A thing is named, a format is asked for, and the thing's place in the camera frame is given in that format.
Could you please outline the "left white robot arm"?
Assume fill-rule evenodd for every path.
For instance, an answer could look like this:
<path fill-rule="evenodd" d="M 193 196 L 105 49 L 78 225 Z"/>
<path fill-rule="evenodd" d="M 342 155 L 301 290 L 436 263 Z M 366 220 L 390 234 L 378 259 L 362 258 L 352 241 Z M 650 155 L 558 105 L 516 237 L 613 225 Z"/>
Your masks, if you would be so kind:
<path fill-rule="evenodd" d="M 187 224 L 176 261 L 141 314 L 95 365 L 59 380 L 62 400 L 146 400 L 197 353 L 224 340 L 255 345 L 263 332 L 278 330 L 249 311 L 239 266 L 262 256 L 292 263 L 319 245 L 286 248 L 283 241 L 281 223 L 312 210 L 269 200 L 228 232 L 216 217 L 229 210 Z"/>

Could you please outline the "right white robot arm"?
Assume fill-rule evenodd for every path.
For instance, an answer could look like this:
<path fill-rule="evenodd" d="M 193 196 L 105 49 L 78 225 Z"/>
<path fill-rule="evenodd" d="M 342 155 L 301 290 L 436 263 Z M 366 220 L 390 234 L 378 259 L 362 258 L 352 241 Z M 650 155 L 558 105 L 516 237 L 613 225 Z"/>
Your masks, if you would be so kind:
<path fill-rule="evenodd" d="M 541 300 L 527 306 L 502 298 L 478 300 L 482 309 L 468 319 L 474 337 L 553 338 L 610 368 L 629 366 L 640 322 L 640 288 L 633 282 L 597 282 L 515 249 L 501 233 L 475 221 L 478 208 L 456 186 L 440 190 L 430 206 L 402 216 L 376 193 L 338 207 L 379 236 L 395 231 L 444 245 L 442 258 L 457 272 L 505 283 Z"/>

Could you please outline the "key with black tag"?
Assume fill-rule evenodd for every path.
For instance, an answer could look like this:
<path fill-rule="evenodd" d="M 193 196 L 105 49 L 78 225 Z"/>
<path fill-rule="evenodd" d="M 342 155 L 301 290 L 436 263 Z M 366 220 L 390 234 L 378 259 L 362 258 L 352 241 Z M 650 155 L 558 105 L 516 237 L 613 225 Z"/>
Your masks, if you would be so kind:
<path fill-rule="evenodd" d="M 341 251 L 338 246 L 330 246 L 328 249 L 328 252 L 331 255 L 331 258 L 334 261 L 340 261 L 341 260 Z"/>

YOUR GOAL: Give all of the material again, exactly.

SOLUTION TO THE PROBLEM:
A thing is named, a format is asked for, and the thing's place in the camera frame is given in that format.
Could you please outline the "left white robot arm"?
Assume fill-rule evenodd for every path.
For instance, an answer could look like this:
<path fill-rule="evenodd" d="M 193 196 L 105 49 L 78 225 Z"/>
<path fill-rule="evenodd" d="M 342 155 L 301 290 L 436 263 Z M 366 220 L 390 234 L 378 259 L 362 258 L 352 241 Z M 650 155 L 558 105 L 516 237 L 613 225 Z"/>
Your masks, if you would be so kind:
<path fill-rule="evenodd" d="M 187 224 L 176 261 L 141 314 L 95 365 L 59 380 L 62 400 L 146 400 L 197 353 L 224 340 L 255 345 L 263 332 L 278 330 L 249 311 L 239 266 L 262 256 L 292 263 L 319 245 L 286 248 L 283 241 L 281 223 L 312 210 L 269 200 L 228 232 L 216 217 L 229 210 Z"/>

Could you please outline the "right white robot arm"?
Assume fill-rule evenodd for every path.
For instance, an answer could look like this:
<path fill-rule="evenodd" d="M 193 196 L 105 49 L 78 225 Z"/>
<path fill-rule="evenodd" d="M 342 155 L 301 290 L 436 263 Z M 366 220 L 390 234 L 378 259 L 362 258 L 352 241 Z M 650 155 L 558 105 L 516 237 L 613 225 Z"/>
Your masks, if you would be so kind:
<path fill-rule="evenodd" d="M 541 300 L 527 306 L 502 298 L 478 300 L 482 309 L 468 319 L 474 337 L 553 338 L 610 368 L 629 366 L 640 322 L 640 288 L 633 282 L 597 282 L 515 249 L 501 233 L 475 221 L 478 208 L 456 186 L 440 190 L 430 206 L 402 216 L 376 193 L 338 207 L 379 236 L 395 231 L 444 245 L 442 258 L 457 272 L 505 283 Z"/>

Could you please outline the "key with black tag"?
Assume fill-rule evenodd for every path.
For instance, an answer could look like this:
<path fill-rule="evenodd" d="M 193 196 L 105 49 L 78 225 Z"/>
<path fill-rule="evenodd" d="M 342 155 L 301 290 L 436 263 Z M 366 220 L 390 234 L 378 259 L 362 258 L 352 241 Z M 650 155 L 558 105 L 516 237 L 613 225 Z"/>
Your masks, if you would be so kind:
<path fill-rule="evenodd" d="M 341 251 L 338 246 L 330 246 L 328 249 L 328 252 L 331 255 L 331 258 L 334 261 L 340 261 L 341 260 Z"/>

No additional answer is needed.